The core consumer price index, which excludes volatile fresh-food costs, climbed 1.3% from a year earlier in December, faster than a 1.2% gain in the previous month, according to data released by the Ministry of Internal Affairs and Communications. It was the biggest rise since a 1.9% increase in October 2008. The core index for 2013 increased 0.4% after a 0.1% fall the previous year. The CPI including fresh food prices rose 1.6% on year in December.
Employment data released Friday also suggested a strongly recovering economy. The jobless rate fell to 3.7% of the work force, down from 4% in November and the lowest rate since December 2007. The closely watched ratio of available jobs to applicants also improved to 1.03, meaning 103 jobs were on offer for every 100 job seekers.
Trading in US index futures indicated that the Dow could fall 9 points at the opening bell on Friday, 31 January 2014. US stocks rebounded on Thursday, 30 January 2014, as investors welcomed data showing a robust pace of growth in the economy in the final quarter of last year, while upbeat earnings from Facebook Inc. boosted the tech sector.
The US economy expanded rapidly in the final quarter of 2013, the Commerce Department said on Thursday, 30 January 2014, as consumers shrugged off a government shutdown, with the data fueling hopes of even faster growth ahead. The gross domestic product grew at 3.2% annual pace.
The number of people who sought US unemployment benefits near the end of January rose to the highest level in six weeks, but it's unclear whether the increase is the residue of holiday-season distortions or reflects a deterioration in the labor market. The less-volatile, four-week average rose by a fraction.
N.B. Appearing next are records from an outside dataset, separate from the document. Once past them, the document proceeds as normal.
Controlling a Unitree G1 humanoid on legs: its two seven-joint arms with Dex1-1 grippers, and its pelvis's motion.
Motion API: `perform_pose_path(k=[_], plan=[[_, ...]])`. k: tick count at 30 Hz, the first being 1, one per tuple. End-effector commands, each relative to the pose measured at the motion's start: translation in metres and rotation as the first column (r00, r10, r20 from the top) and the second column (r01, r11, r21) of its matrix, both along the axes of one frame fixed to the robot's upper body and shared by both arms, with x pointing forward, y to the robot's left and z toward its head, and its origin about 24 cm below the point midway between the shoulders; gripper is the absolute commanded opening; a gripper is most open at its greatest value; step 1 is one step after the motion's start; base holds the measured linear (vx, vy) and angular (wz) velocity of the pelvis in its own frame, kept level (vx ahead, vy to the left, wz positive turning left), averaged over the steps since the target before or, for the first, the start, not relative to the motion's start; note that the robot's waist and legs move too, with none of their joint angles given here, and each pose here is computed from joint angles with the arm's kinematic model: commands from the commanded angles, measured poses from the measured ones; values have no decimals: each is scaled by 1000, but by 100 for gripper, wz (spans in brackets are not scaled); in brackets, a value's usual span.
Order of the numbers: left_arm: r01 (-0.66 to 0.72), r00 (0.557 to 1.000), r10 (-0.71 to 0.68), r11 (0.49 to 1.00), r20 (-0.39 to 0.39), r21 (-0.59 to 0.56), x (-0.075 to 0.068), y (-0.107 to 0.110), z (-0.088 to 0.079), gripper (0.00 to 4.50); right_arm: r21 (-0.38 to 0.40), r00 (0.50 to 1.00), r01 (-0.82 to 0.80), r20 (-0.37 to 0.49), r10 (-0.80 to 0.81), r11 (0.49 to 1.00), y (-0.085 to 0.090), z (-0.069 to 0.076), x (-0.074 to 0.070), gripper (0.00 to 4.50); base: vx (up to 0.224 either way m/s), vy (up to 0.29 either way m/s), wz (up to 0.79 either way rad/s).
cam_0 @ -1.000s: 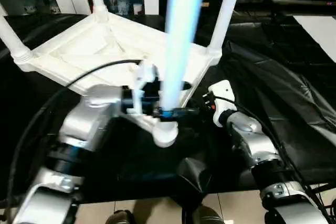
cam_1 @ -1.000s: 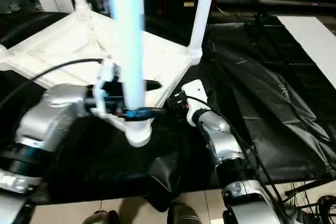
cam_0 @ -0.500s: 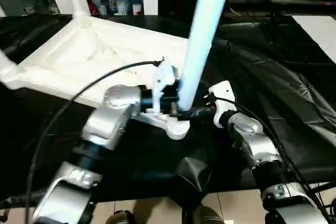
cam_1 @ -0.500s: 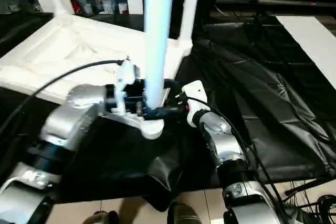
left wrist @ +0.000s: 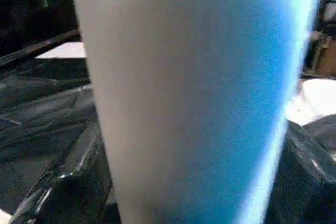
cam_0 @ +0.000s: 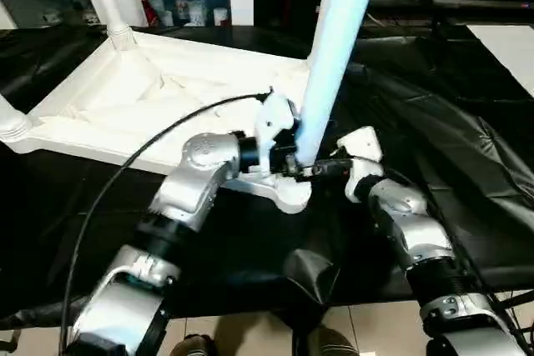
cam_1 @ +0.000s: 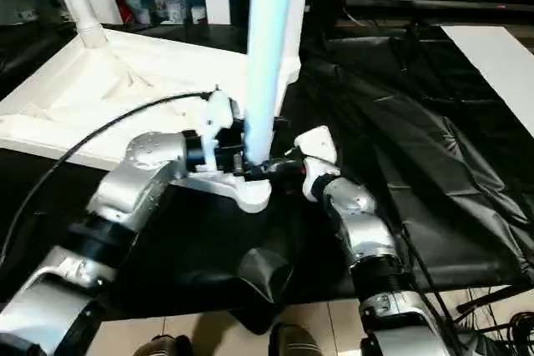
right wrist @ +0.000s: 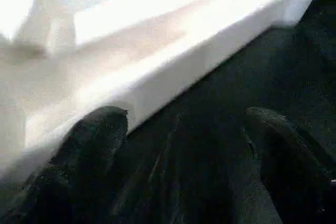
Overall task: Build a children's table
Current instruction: Rotate table base
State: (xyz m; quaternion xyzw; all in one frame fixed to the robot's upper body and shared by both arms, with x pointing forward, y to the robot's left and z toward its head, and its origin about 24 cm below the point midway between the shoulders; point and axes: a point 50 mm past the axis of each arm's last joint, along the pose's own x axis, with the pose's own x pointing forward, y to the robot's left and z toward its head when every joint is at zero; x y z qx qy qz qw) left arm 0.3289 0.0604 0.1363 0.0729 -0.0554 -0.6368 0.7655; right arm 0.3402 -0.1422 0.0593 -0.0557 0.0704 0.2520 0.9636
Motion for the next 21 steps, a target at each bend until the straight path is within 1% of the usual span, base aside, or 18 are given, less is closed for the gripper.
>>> perform_pose_path(k=[1, 3, 4, 8, 9, 10, 12, 14, 15, 16, 17, 18, 19, 20, 21], plan=[[38, 999, -39, 999, 26, 38, 1, 16, 3, 395, 6, 998, -27, 56, 26, 1000, -16, 15, -2, 405, 0, 0, 0], [49, 998, -52, 996, 38, 76, 1, 25, 1, 395, -7, 997, -56, 61, 56, 998, -24, 20, -5, 405, 0, 0, 0], [65, 997, -68, 991, 31, 114, 1, 34, -1, 395, -26, 993, -96, 61, 97, 995, -30, 23, -8, 405, 0, 0, 0], [88, 995, -94, 970, 15, 227, 3, 53, -6, 395, -115, 975, -217, 26, 222, 969, -42, 23, -19, 405, 0, 0, 0], [92, 995, -98, 962, 10, 255, 3, 56, -7, 395, -126, 972, -230, 18, 234, 965, -44, 23, -21, 405, 0, 0, 0], [103, 994, -109, 935, -1, 339, 4, 62, -13, 395, -160, 962, -270, -1, 274, 949, -47, 23, -25, 405, 0, 0, 0], [99, 994, -108, 887, -6, 451, 7, 71, -22, 367, -194, 940, -339, -40, 338, 920, -50, 24, -32, 405, 0, 0, 0], [86, 995, -100, 868, 3, 488, 9, 73, -26, 359, -199, 927, -375, -61, 370, 906, -50, 25, -36, 405, 0, 0, 0], [59, 996, -88, 839, 28, 540, 13, 74, -30, 359, -195, 896, -444, -90, 435, 874, -47, 30, -43, 405, 0, 0, 0], [42, 995, -83, 824, 48, 565, 15, 74, -32, 348, -186, 878, -478, -100, 468, 858, -46, 34, -47, 405, 0, 0, 0], [40, 996, -81, 823, 47, 567, 17, 74, -32, 348, -175, 865, -502, -105, 491, 847, -44, 37, -50, 405, 0, 0, 0], [40, 996, -81, 823, 47, 567, 17, 74, -32, 334, -175, 865, -502, -105, 491, 847, -44, 37, -50, 405, 0, 0, 0], [56, 995, -93, 816, 35, 575, 18, 74, -32, 323, -156, 833, -552, -131, 537, 819, -43, 40, -57, 405, 0, 0, 0], [57, 995, -94, 815, 34, 576, 18, 74, -32, 317, -155, 831, -556, -133, 540, 817, -42, 40, -57, 405, 0, 0, 0], [65, 994, -103, 802, 31, 594, 19, 74, -33, 317, -147, 805, -592, -158, 572, 792, -41, 41, -62, 405, 0, 0, 0]])
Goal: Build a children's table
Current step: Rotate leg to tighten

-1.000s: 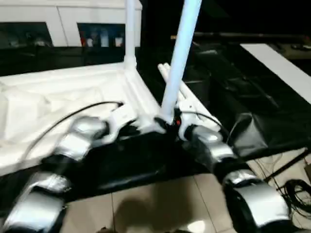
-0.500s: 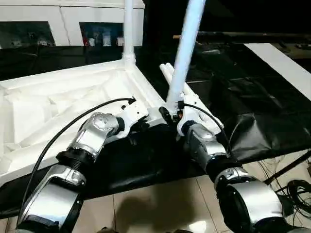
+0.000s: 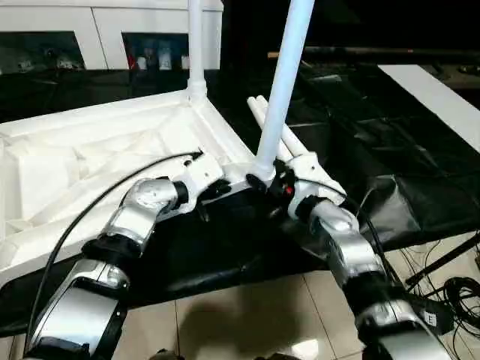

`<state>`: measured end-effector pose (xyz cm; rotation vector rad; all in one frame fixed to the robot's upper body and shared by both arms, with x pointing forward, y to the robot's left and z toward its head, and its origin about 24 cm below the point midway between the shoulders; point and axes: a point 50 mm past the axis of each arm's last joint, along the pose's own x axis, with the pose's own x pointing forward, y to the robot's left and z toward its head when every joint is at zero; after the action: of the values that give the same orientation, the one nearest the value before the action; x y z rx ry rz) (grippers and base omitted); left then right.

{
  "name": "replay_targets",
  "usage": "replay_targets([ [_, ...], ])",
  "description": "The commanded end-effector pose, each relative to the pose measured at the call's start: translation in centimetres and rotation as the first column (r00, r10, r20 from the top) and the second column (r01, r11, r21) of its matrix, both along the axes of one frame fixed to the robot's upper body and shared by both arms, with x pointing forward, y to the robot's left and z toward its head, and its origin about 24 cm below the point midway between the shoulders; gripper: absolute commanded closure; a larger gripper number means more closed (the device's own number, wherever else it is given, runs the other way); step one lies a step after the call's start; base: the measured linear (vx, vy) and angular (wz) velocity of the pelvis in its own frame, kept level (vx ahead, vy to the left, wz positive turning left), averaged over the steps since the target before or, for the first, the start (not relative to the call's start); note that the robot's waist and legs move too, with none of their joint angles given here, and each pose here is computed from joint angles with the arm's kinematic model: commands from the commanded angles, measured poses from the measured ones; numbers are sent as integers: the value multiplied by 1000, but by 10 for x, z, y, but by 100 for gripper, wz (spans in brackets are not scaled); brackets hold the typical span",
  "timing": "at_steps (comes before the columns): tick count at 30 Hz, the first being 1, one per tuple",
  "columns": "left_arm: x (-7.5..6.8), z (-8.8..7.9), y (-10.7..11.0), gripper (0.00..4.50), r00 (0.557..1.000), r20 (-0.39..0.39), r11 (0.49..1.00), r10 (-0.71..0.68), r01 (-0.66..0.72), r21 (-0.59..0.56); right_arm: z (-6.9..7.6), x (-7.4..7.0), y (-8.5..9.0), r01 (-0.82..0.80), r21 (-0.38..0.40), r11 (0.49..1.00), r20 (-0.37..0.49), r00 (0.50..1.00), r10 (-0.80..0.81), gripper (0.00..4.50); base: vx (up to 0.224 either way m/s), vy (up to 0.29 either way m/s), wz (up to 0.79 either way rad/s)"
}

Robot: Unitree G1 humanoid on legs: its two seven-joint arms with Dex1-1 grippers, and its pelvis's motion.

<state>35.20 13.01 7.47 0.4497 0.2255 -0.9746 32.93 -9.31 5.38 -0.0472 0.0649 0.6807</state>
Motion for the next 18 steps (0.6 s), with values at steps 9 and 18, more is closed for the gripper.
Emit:
replay_targets([
  [9, -30, 14, 55, 303, 972, -213, 990, -101, 120, 79, 5, -14, -2, -95, -26, 995, -27, 995, 94, 64, 0, 0, 0],
  [18, -35, 15, 93, 247, 972, -229, 946, 42, 35, 323, 5, -35, 0, -350, -53, 935, -93, 934, 344, 64, 0, 0, 0],
])
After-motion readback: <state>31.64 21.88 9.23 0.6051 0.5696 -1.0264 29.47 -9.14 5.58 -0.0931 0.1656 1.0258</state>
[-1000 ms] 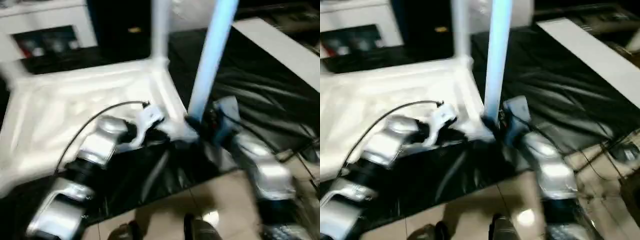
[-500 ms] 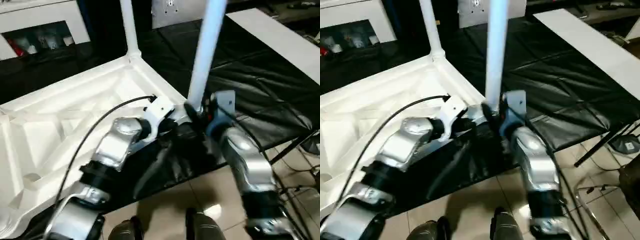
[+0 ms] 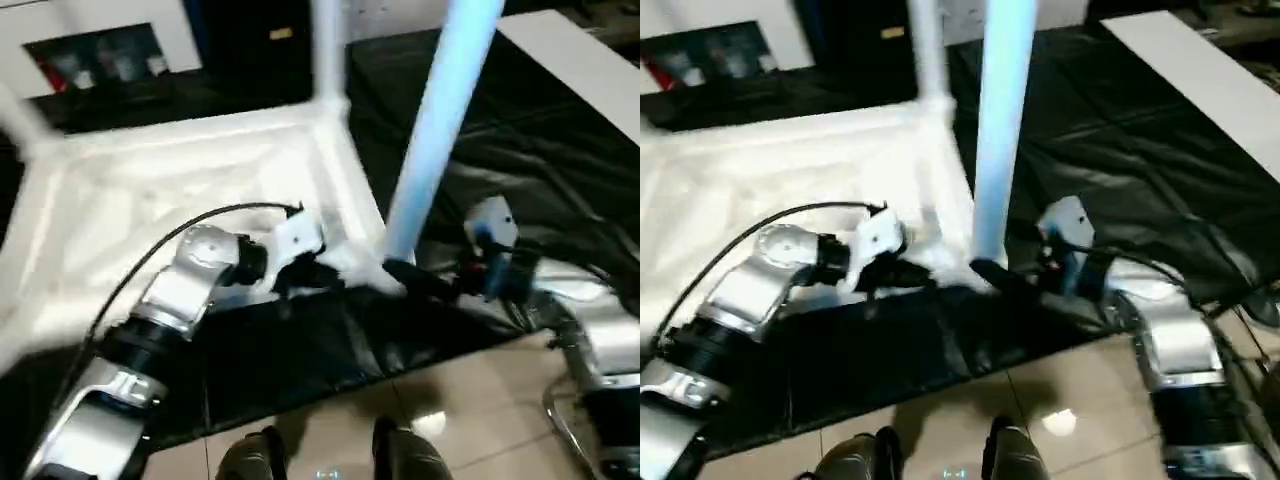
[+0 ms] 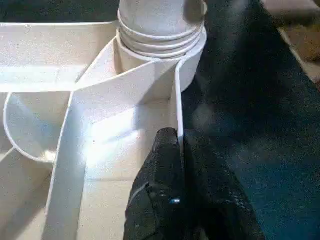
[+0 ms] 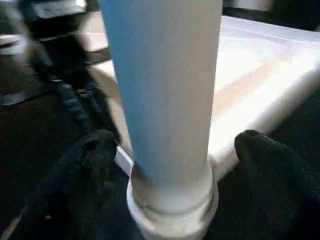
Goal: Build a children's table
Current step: Rotate leg to tighten
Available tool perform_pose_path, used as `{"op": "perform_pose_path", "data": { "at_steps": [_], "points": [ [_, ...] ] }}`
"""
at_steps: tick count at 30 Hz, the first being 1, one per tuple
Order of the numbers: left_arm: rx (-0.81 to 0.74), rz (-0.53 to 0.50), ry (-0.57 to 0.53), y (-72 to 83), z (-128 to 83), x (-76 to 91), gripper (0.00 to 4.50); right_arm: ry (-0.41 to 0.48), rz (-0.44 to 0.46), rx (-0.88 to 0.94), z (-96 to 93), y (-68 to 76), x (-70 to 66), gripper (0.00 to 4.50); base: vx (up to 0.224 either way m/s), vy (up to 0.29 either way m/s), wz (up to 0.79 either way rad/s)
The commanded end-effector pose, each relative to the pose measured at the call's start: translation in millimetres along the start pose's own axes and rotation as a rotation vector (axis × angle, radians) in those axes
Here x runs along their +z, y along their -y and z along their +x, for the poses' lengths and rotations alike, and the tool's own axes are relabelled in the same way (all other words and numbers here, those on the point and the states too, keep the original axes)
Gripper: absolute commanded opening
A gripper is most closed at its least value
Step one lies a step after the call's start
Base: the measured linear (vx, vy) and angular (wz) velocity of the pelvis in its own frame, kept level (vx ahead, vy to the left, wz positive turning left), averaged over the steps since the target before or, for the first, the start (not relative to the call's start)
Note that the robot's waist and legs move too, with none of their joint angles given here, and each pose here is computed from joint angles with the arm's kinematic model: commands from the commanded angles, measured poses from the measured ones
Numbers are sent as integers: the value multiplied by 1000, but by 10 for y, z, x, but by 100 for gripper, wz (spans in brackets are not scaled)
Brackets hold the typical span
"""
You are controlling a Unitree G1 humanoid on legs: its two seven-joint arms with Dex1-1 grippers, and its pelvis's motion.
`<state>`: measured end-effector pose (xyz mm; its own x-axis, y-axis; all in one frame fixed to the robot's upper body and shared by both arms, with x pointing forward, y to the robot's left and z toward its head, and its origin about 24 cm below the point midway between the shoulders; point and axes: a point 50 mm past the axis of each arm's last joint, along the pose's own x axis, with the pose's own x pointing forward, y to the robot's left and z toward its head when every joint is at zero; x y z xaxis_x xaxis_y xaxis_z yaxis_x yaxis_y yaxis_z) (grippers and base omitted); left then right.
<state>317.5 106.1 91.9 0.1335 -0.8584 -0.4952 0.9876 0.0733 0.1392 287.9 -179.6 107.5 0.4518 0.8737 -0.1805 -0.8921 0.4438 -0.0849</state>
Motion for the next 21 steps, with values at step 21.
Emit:
{"op": "perform_pose_path", "data": {
  "at_steps": [21],
  "points": [
    [-417,138,-152,49,-35,-84,0,-110,-36,534,86,-142,4,270,8,-3,2]
  ]
}}
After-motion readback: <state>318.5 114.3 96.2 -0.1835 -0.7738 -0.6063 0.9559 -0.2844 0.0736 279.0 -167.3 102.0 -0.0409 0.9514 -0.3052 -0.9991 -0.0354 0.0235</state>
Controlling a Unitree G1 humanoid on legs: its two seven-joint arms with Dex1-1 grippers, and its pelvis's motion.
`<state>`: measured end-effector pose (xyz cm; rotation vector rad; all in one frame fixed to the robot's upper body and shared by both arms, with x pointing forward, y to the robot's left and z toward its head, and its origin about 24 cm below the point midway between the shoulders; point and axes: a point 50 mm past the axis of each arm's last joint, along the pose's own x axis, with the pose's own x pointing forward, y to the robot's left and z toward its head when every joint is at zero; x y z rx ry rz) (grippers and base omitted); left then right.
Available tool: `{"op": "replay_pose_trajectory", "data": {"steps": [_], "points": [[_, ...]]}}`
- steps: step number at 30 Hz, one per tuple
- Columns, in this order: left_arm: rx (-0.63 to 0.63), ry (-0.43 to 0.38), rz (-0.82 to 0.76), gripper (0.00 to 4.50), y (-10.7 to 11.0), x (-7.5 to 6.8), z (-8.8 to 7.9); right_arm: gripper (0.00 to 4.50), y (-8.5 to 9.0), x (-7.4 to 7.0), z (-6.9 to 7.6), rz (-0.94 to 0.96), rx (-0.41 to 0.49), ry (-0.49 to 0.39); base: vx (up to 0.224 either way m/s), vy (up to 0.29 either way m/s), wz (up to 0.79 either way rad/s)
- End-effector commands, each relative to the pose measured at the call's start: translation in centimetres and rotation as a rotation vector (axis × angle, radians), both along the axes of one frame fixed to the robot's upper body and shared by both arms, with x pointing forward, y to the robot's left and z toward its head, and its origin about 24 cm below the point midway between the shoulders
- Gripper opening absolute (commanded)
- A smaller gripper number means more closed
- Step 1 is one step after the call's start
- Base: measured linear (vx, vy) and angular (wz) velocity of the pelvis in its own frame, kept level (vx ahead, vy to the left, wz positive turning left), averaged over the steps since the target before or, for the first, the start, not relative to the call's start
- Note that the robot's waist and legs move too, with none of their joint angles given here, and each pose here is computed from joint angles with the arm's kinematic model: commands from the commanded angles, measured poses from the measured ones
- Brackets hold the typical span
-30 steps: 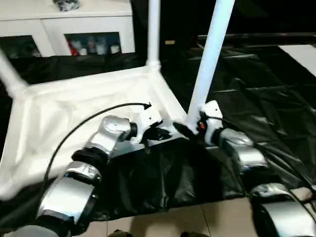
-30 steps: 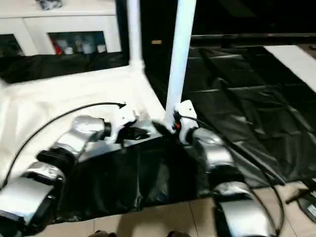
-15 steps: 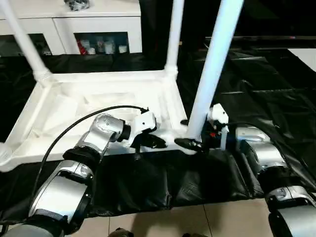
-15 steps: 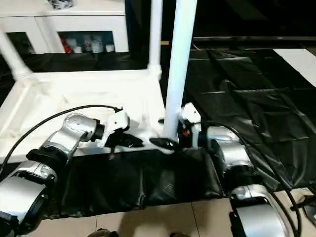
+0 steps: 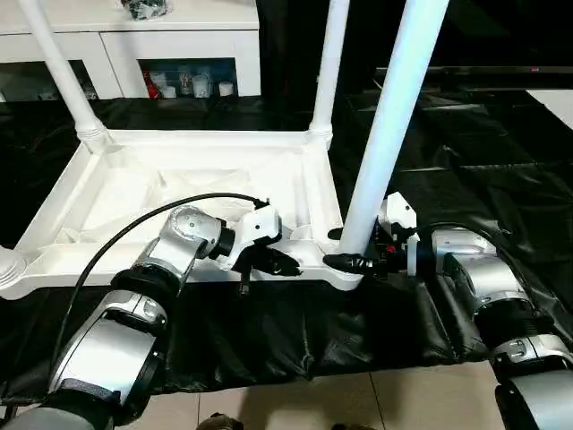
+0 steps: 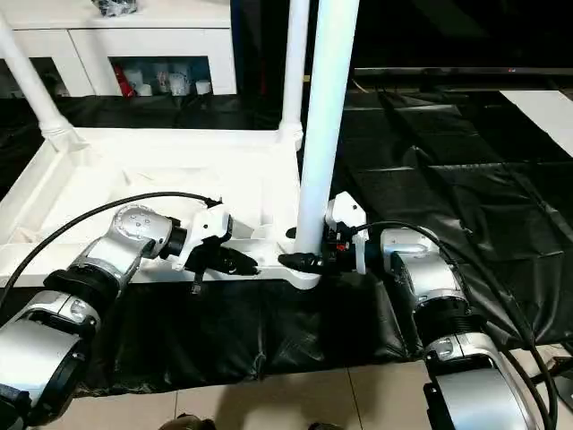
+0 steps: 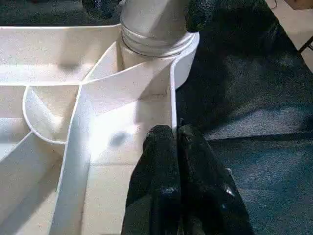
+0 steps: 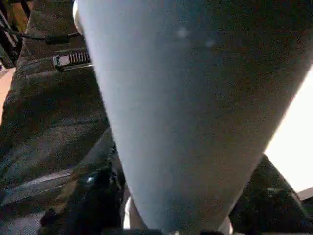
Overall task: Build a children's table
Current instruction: Rotate leg to tighten
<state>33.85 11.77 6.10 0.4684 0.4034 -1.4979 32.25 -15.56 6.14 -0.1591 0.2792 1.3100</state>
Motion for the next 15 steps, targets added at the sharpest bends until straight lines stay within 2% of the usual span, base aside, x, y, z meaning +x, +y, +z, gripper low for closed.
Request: {"op": "replay_pose_trajectory", "data": {"steps": [1,5,13,15], "points": [[-0.015,-0.05,-0.016,0.0,-0.6,0.5,1.1,2.37,0.6,-0.7,-1.2,0.075,-0.042,0.061,0.0,0.0,0.0],[-0.014,-0.048,-0.017,0.0,-0.5,0.5,1.1,2.09,0.6,-0.8,-1.4,0.076,-0.045,0.068,0.0,0.0,0.0],[-0.015,-0.033,-0.018,0.0,-0.4,0.4,1.0,1.96,0.9,-1.1,-2.1,0.055,-0.028,0.097,0.0,0.0,0.0],[-0.02,-0.025,0.033,0.0,-0.6,0.6,0.8,1.96,1.4,-1.0,-2.6,-0.019,-0.011,0.084,0.0,0.0,0.0]]}}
Meanwhile, Janet Yellen will be sworn in as chairwoman of the Federal Reserve on Monday, 3 February 2014, the US central bank announced Thursday, 30 January 2014. Yellen will replace outgoing Fed Chairman Ben Bernanke, whose term as chairman expires on Friday, 31 January 2014.
The Federal Reserve on 29 January 2014 took another gradual step toward exiting its controversial bond-buying program. As expected, the Fed decided, after a monetary policy review, to reduce the pace of monthly asset purchases to $65 billion, from January's $75 billion. The Fed also signaled that it is likely to keep reducing its purchases in the coming months, citing a pickup in economic activity and improvement in the labor market.